TASK ITEM:
Repeat word for word, please, only the lines of the material from the one containing "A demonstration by" through its final line, both ends included.

COLLECTED MATERIAL:
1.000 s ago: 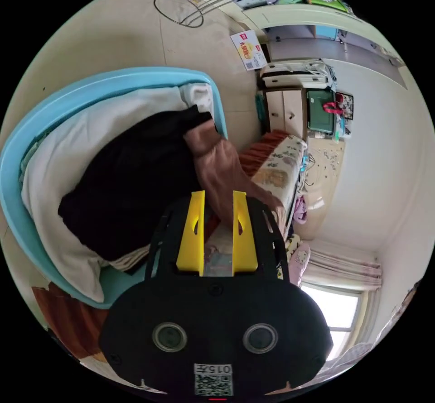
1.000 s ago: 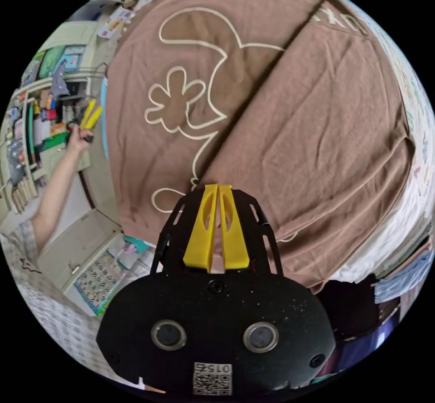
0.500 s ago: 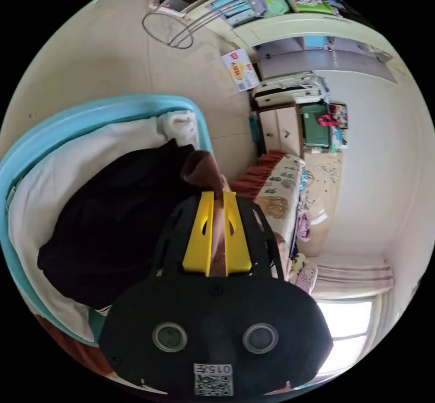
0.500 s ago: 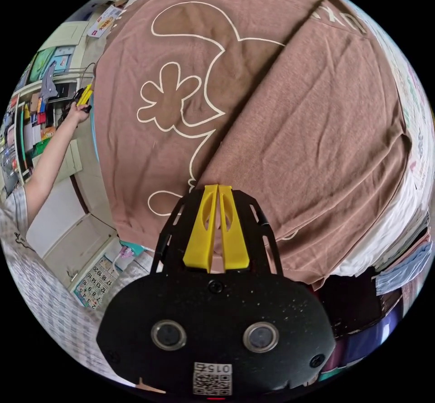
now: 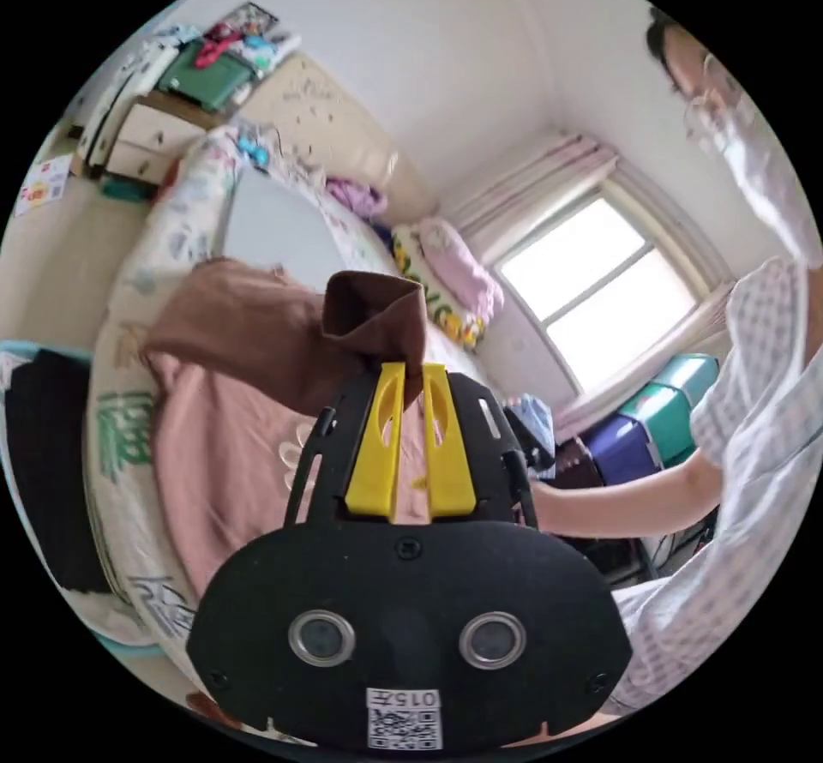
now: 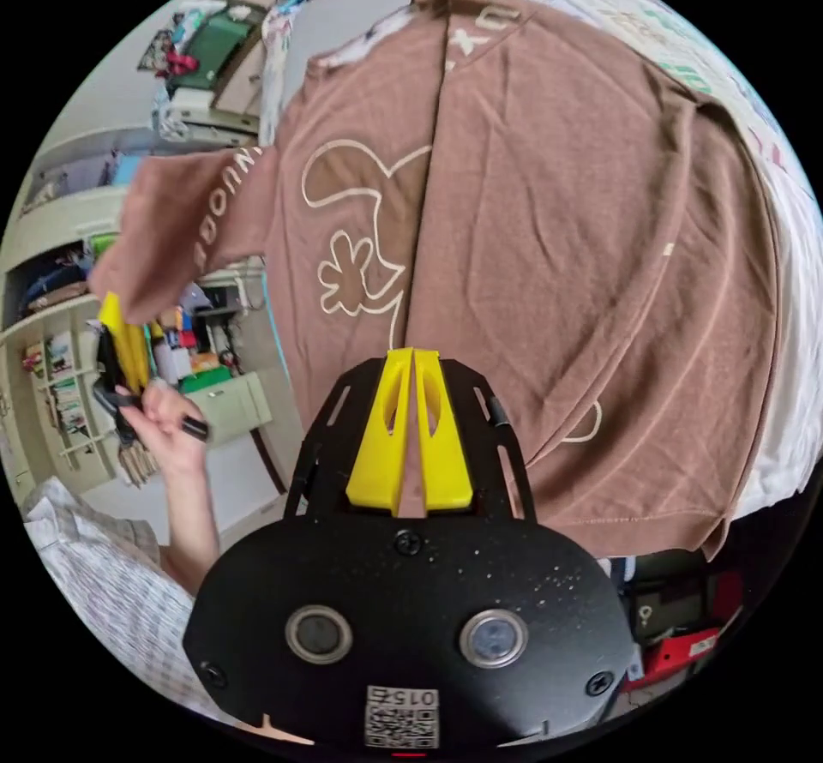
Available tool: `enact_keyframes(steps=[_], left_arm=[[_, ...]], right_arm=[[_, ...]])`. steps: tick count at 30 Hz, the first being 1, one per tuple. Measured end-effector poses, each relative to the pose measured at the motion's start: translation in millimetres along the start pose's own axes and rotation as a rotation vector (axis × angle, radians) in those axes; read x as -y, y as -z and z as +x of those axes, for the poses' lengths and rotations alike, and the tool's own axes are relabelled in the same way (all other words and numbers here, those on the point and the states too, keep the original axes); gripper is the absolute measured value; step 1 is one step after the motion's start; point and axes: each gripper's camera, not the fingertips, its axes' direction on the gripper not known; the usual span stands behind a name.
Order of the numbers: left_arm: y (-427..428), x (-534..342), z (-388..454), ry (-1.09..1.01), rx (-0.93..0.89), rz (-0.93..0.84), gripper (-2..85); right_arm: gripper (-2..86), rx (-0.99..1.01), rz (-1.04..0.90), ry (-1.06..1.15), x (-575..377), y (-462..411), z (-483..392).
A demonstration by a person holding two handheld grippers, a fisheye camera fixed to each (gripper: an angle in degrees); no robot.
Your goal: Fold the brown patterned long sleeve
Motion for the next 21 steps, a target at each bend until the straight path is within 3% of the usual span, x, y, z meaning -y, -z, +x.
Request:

RESPONSE:
A demonstration by a person holding two handheld grippers, a fisheye camera fixed to each (gripper: an angle in degrees); no robot.
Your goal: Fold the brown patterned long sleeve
Motion for the next 21 steps, a target at each bend until the straight path is within 3% of the usual span, x, y, z meaning -y, -z, +x.
Request:

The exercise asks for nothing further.